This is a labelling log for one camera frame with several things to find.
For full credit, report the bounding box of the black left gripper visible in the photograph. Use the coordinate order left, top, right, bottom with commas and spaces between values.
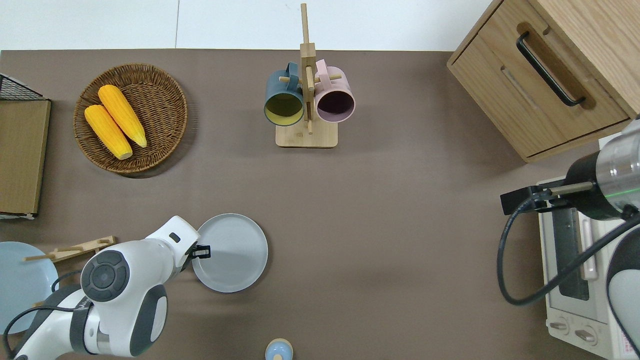
180, 244, 212, 273

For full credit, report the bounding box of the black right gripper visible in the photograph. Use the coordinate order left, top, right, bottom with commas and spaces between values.
500, 151, 626, 222

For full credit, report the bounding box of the gray plate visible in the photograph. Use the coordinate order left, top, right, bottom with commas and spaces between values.
191, 213, 269, 294

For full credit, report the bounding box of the wooden plate rack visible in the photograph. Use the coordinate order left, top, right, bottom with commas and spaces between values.
22, 235, 118, 264

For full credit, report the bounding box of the wooden mug rack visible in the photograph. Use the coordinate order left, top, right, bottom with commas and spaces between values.
275, 2, 344, 148

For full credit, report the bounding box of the light blue plate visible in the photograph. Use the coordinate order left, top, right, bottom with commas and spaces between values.
0, 241, 59, 335

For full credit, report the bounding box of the white toaster oven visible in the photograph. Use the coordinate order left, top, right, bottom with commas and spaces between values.
536, 136, 640, 360

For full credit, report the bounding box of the wooden drawer cabinet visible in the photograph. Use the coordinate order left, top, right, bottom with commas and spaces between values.
446, 0, 640, 164

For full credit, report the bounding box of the brown table mat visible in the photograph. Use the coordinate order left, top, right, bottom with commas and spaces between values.
0, 48, 640, 360

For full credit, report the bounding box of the yellow corn cob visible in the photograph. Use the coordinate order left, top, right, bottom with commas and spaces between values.
84, 104, 134, 161
98, 84, 148, 149

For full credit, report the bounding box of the round wicker basket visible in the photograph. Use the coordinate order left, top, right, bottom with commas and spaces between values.
73, 63, 189, 174

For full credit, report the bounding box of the dark teal mug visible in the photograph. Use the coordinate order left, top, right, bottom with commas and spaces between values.
263, 62, 305, 127

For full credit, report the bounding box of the pink mug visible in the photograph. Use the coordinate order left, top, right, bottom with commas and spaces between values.
314, 59, 356, 124

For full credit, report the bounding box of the white oven door handle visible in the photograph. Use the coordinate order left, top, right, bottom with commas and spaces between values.
579, 215, 599, 281

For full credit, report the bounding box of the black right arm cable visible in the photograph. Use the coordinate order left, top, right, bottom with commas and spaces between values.
496, 192, 640, 307

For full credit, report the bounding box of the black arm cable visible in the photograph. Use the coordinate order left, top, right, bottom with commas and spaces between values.
496, 192, 640, 307
2, 270, 83, 358

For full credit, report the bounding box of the black cabinet handle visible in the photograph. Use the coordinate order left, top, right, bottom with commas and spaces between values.
516, 31, 587, 108

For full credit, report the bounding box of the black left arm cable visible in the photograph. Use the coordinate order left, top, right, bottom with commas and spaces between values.
2, 270, 83, 358

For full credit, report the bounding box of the wire grid shelf box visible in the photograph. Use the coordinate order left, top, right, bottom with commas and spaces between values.
0, 72, 52, 221

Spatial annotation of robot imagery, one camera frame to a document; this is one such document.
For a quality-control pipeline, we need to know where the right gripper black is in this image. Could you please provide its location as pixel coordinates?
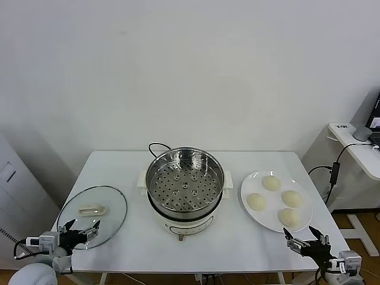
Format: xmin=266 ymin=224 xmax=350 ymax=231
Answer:
xmin=283 ymin=226 xmax=333 ymax=264

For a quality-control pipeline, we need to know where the floor cable bundle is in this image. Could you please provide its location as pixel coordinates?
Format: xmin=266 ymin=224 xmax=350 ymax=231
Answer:
xmin=360 ymin=267 xmax=380 ymax=281

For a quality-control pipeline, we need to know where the white side desk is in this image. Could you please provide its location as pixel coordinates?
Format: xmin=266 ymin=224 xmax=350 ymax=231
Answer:
xmin=328 ymin=122 xmax=380 ymax=257

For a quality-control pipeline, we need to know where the white round plate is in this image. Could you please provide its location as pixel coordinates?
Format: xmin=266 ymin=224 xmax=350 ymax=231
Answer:
xmin=240 ymin=170 xmax=314 ymax=233

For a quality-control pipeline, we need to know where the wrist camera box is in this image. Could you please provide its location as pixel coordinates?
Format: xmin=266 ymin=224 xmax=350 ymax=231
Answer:
xmin=331 ymin=251 xmax=362 ymax=277
xmin=26 ymin=232 xmax=60 ymax=254

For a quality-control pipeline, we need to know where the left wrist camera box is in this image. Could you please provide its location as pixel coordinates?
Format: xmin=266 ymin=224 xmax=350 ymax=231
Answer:
xmin=26 ymin=232 xmax=60 ymax=254

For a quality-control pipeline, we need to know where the white steamed baozi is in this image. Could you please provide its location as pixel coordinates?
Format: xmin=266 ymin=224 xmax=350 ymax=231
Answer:
xmin=246 ymin=192 xmax=267 ymax=212
xmin=262 ymin=175 xmax=281 ymax=192
xmin=281 ymin=189 xmax=303 ymax=208
xmin=278 ymin=208 xmax=300 ymax=229

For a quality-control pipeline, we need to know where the glass lid with cream handle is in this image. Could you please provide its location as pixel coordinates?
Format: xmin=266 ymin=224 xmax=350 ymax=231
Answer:
xmin=56 ymin=185 xmax=128 ymax=250

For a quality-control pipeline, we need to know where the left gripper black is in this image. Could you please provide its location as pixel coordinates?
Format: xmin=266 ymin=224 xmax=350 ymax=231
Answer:
xmin=58 ymin=220 xmax=102 ymax=252

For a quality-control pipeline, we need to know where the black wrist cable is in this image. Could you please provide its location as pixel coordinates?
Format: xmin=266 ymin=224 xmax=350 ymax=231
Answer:
xmin=13 ymin=239 xmax=41 ymax=261
xmin=316 ymin=261 xmax=338 ymax=280

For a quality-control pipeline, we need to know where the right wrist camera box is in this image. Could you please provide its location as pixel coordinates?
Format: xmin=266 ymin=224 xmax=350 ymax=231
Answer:
xmin=331 ymin=251 xmax=362 ymax=277

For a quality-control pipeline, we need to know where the black cooker power cord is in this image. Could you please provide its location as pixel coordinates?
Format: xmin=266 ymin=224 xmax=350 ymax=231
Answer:
xmin=148 ymin=142 xmax=173 ymax=160

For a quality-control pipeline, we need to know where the black power adapter cable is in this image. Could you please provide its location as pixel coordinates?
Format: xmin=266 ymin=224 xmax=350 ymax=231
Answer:
xmin=308 ymin=142 xmax=375 ymax=205

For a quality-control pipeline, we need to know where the grey round puck device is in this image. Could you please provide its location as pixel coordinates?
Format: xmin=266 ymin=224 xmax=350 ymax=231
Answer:
xmin=352 ymin=125 xmax=372 ymax=142

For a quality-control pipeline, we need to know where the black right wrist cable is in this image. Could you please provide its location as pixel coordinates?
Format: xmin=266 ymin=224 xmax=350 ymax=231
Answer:
xmin=316 ymin=261 xmax=338 ymax=280

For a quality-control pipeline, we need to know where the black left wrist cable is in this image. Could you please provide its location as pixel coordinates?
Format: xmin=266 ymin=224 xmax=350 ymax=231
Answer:
xmin=13 ymin=239 xmax=41 ymax=261

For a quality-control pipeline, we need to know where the white cabinet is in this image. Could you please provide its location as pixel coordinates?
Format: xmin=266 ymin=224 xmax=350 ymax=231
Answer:
xmin=0 ymin=132 xmax=62 ymax=265

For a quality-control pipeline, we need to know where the perforated steel steamer basket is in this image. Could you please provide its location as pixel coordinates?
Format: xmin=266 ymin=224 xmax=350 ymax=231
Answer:
xmin=137 ymin=147 xmax=235 ymax=212

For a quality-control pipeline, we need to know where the cream electric cooker base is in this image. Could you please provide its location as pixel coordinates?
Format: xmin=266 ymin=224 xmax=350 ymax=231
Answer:
xmin=139 ymin=186 xmax=231 ymax=242

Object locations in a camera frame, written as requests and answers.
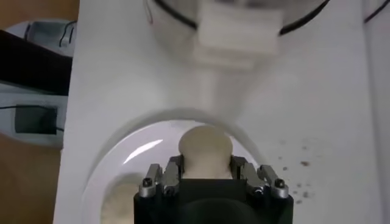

Description of the task: Every entry above needs to be duplicated precisely, and none of the pictures should appear.

Answer to this task:
This is a labelling log for one camera frame with several things to find.
For full credit, report the bounding box of the black left gripper visible in the photograph. Use the coordinate order left, top, right, bottom with commas and spaces between values.
180, 244, 212, 273

For full credit, report the bounding box of the black right gripper visible in the photograph. Use the coordinate order left, top, right, bottom with commas and spaces between values.
500, 151, 626, 222

For full credit, report the bounding box of the gray plate visible in the photograph. Use the coordinate order left, top, right, bottom with commas and spaces between values.
191, 213, 269, 294

For full credit, report the bounding box of the wooden plate rack visible in the photograph. Use the coordinate order left, top, right, bottom with commas and spaces between values.
22, 235, 118, 264

For full credit, report the bounding box of the wooden mug rack visible in the photograph. Use the coordinate order left, top, right, bottom with commas and spaces between values.
275, 2, 344, 148

For full credit, report the bounding box of the light blue plate visible in the photograph. Use the coordinate order left, top, right, bottom with commas and spaces between values.
0, 241, 59, 335

For full credit, report the bounding box of the white toaster oven visible in the photograph. Use the coordinate order left, top, right, bottom with commas and spaces between values.
536, 136, 640, 360

For full credit, report the bounding box of the wooden drawer cabinet visible in the photograph. Use the coordinate order left, top, right, bottom with commas and spaces between values.
446, 0, 640, 164

For full credit, report the bounding box of the brown table mat visible in the photograph. Use the coordinate order left, top, right, bottom with commas and spaces between values.
0, 48, 640, 360

For full credit, report the bounding box of the yellow corn cob visible in the photograph. Use the coordinate order left, top, right, bottom with commas and spaces between values.
84, 104, 134, 161
98, 84, 148, 149

For full credit, report the bounding box of the round wicker basket visible in the photograph. Use the coordinate order left, top, right, bottom with commas and spaces between values.
73, 63, 189, 174

For full credit, report the bounding box of the dark teal mug visible in the photograph. Use the coordinate order left, top, right, bottom with commas and spaces between values.
263, 62, 305, 127

For full credit, report the bounding box of the pink mug visible in the photograph. Use the coordinate order left, top, right, bottom with commas and spaces between values.
314, 59, 356, 124

For full credit, report the bounding box of the white oven door handle visible in the photograph. Use the coordinate order left, top, right, bottom with commas and spaces between values.
579, 215, 599, 281

For full credit, report the bounding box of the black right arm cable visible in the photograph. Use the coordinate order left, top, right, bottom with commas and spaces between values.
496, 192, 640, 307

For full credit, report the bounding box of the black arm cable visible in the photograph. Use the coordinate order left, top, right, bottom with commas and spaces between values.
496, 192, 640, 307
2, 270, 83, 358

For full credit, report the bounding box of the black cabinet handle visible in the photograph. Use the coordinate order left, top, right, bottom with commas and spaces between values.
516, 31, 587, 108

For full credit, report the bounding box of the black left arm cable visible in the photograph. Use the coordinate order left, top, right, bottom with commas and spaces between values.
2, 270, 83, 358

For full credit, report the bounding box of the wire grid shelf box visible in the photograph. Use the coordinate order left, top, right, bottom with commas and spaces between values.
0, 72, 52, 221

Spatial annotation of robot imagery, one camera frame to a document; this is one such document.
For a quality-control pipeline, we need to know where the right gripper black is in this image. Could you please provide its location as pixel coordinates?
Format: xmin=266 ymin=224 xmax=350 ymax=231
Answer:
xmin=283 ymin=226 xmax=333 ymax=264

For a quality-control pipeline, we need to know where the floor cable bundle is in this image. Could you please provide its location as pixel coordinates?
Format: xmin=266 ymin=224 xmax=350 ymax=231
Answer:
xmin=360 ymin=267 xmax=380 ymax=281

For a quality-control pipeline, we need to know where the white side desk is in this image. Could you please provide its location as pixel coordinates?
Format: xmin=266 ymin=224 xmax=350 ymax=231
Answer:
xmin=328 ymin=122 xmax=380 ymax=257

For a quality-control pipeline, we need to know where the white round plate is in this image. Could you please provide its location as pixel coordinates?
Format: xmin=266 ymin=224 xmax=350 ymax=231
Answer:
xmin=240 ymin=170 xmax=314 ymax=233

For a quality-control pipeline, we need to know where the wrist camera box is in this image. Could you please provide its location as pixel coordinates?
Format: xmin=266 ymin=224 xmax=350 ymax=231
Answer:
xmin=331 ymin=251 xmax=362 ymax=277
xmin=26 ymin=232 xmax=60 ymax=254

For a quality-control pipeline, we need to know where the left wrist camera box is in this image. Could you please provide its location as pixel coordinates?
Format: xmin=266 ymin=224 xmax=350 ymax=231
Answer:
xmin=26 ymin=232 xmax=60 ymax=254

For a quality-control pipeline, we need to know where the white steamed baozi is in this image. Could you please provide its location as pixel coordinates?
Format: xmin=266 ymin=224 xmax=350 ymax=231
Answer:
xmin=246 ymin=192 xmax=267 ymax=212
xmin=262 ymin=175 xmax=281 ymax=192
xmin=281 ymin=189 xmax=303 ymax=208
xmin=278 ymin=208 xmax=300 ymax=229

For a quality-control pipeline, we need to know where the glass lid with cream handle is in this image. Could you please provide its location as pixel coordinates?
Format: xmin=266 ymin=224 xmax=350 ymax=231
Answer:
xmin=56 ymin=185 xmax=128 ymax=250

For a quality-control pipeline, we need to know where the left gripper black is in this image. Could you please provide its location as pixel coordinates?
Format: xmin=266 ymin=224 xmax=350 ymax=231
Answer:
xmin=58 ymin=220 xmax=102 ymax=252

For a quality-control pipeline, we need to know where the black wrist cable is in this image. Could you please provide its location as pixel coordinates?
Format: xmin=266 ymin=224 xmax=350 ymax=231
Answer:
xmin=13 ymin=239 xmax=41 ymax=261
xmin=316 ymin=261 xmax=338 ymax=280

For a quality-control pipeline, we need to know where the right wrist camera box is in this image. Could you please provide its location as pixel coordinates?
Format: xmin=266 ymin=224 xmax=350 ymax=231
Answer:
xmin=331 ymin=251 xmax=362 ymax=277

For a quality-control pipeline, we need to know where the black cooker power cord is in this image. Could you please provide its location as pixel coordinates?
Format: xmin=266 ymin=224 xmax=350 ymax=231
Answer:
xmin=148 ymin=142 xmax=173 ymax=160

For a quality-control pipeline, we need to know where the black power adapter cable is in this image. Could you please provide its location as pixel coordinates?
Format: xmin=266 ymin=224 xmax=350 ymax=231
Answer:
xmin=308 ymin=142 xmax=375 ymax=205

For a quality-control pipeline, we need to know where the grey round puck device is in this image. Could you please provide its location as pixel coordinates?
Format: xmin=266 ymin=224 xmax=350 ymax=231
Answer:
xmin=352 ymin=125 xmax=372 ymax=142

For a quality-control pipeline, we need to know where the black right wrist cable is in this image. Could you please provide its location as pixel coordinates?
Format: xmin=266 ymin=224 xmax=350 ymax=231
Answer:
xmin=316 ymin=261 xmax=338 ymax=280

For a quality-control pipeline, we need to know where the black left wrist cable is in this image. Could you please provide its location as pixel coordinates?
Format: xmin=266 ymin=224 xmax=350 ymax=231
Answer:
xmin=13 ymin=239 xmax=41 ymax=261

For a quality-control pipeline, we need to know where the white cabinet is in this image. Could you please provide its location as pixel coordinates?
Format: xmin=266 ymin=224 xmax=350 ymax=231
Answer:
xmin=0 ymin=132 xmax=62 ymax=265

For a quality-control pipeline, we need to know where the perforated steel steamer basket is in this image. Could you please provide its location as pixel coordinates?
Format: xmin=266 ymin=224 xmax=350 ymax=231
Answer:
xmin=137 ymin=147 xmax=235 ymax=212

For a quality-control pipeline, we need to know where the cream electric cooker base is in this image. Could you please provide its location as pixel coordinates?
Format: xmin=266 ymin=224 xmax=350 ymax=231
Answer:
xmin=139 ymin=186 xmax=231 ymax=242

Object locations in a camera frame, written as requests and answers.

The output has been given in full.